▶ [WORK INSTRUCTION]
Retype all of the data word for word, without pictures.

── DATA EXCERPT ──

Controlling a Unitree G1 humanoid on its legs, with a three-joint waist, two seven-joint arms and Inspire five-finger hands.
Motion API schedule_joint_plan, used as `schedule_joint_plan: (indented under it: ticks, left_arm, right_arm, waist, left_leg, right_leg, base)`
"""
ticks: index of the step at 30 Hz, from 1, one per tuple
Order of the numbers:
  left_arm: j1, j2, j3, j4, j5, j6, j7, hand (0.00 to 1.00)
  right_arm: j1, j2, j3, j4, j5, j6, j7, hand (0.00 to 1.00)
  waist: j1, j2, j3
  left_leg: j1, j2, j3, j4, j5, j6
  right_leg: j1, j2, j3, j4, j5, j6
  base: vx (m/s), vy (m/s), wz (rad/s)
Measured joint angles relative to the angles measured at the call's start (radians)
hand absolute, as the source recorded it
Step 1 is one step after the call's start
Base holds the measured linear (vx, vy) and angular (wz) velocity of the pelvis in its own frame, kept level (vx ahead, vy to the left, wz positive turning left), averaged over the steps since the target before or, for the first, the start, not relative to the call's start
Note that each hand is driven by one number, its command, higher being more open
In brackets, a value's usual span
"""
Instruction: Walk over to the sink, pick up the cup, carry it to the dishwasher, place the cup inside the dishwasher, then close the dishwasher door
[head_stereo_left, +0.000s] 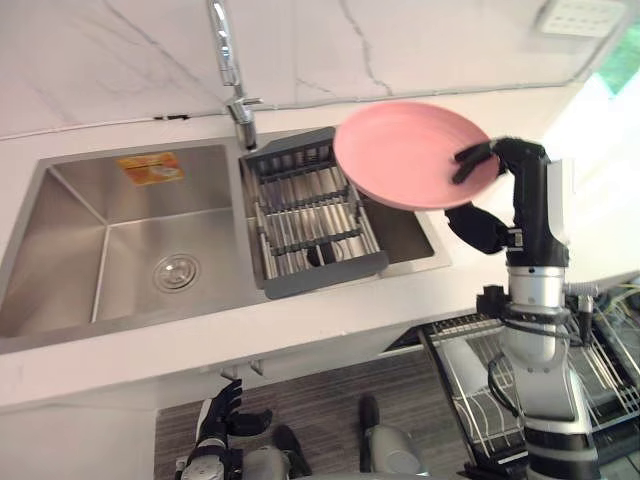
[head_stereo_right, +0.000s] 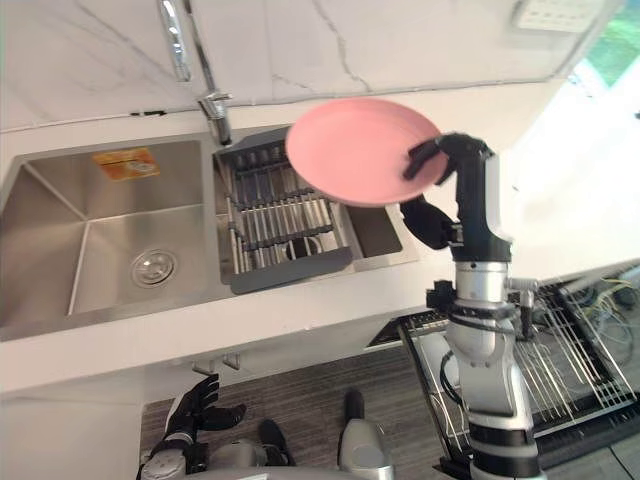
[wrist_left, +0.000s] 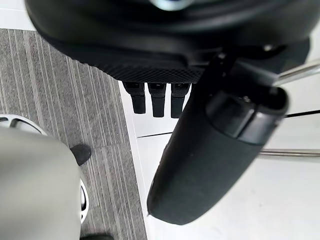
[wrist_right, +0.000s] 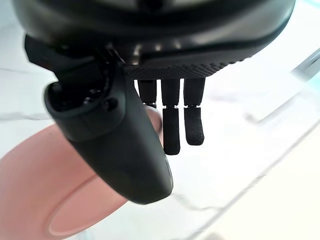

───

▶ [ANSWER FOR THIS EXERCISE]
Controlling a Unitree G1 humanoid on its legs, with a three-joint waist, two seven-joint arms and Inspire five-finger hands.
Motion API schedule_joint_plan, used as `schedule_joint_plan: (indented under it: ticks, left_arm, right_arm, waist, left_leg, right_leg, base)`
"""
ticks: index of the step at 30 Hz, from 1, one per tuple
Order of the numbers:
  left_arm: j1, j2, j3, j4, j5, j6, j7, hand (0.00 to 1.00)
  right_arm: j1, j2, j3, j4, j5, j6, j7, hand (0.00 to 1.00)
  waist: j1, j2, j3
  left_leg: j1, j2, j3, j4, j5, j6
  right_leg: j1, j2, j3, j4, j5, j6
  base: vx (m/s), vy (m/s), wz (rad/s)
Measured joint angles relative to the angles measured at the call's start (radians)
hand absolute, as the source recorded it
Step 1 is one step after the call's start
Base holds the measured linear (vx, vy) and angular (wz) velocity of the pelvis in its own frame, kept level (vx ahead, vy to the left, wz positive turning left), averaged over the steps since the target before or, for the first, the start, not relative to the call's start
Note that each hand is driven by one number, its command, higher being more open
In brackets, a value's usual span
"""
Instruction: Walk over to the sink, pick up the cup, carry it to the dishwasher, place the cup inside the dishwasher, then close the dishwasher door
[head_stereo_left, +0.000s] 
[head_stereo_right, +0.000s] 
[wrist_left, +0.000s] 
[wrist_right, +0.000s] 

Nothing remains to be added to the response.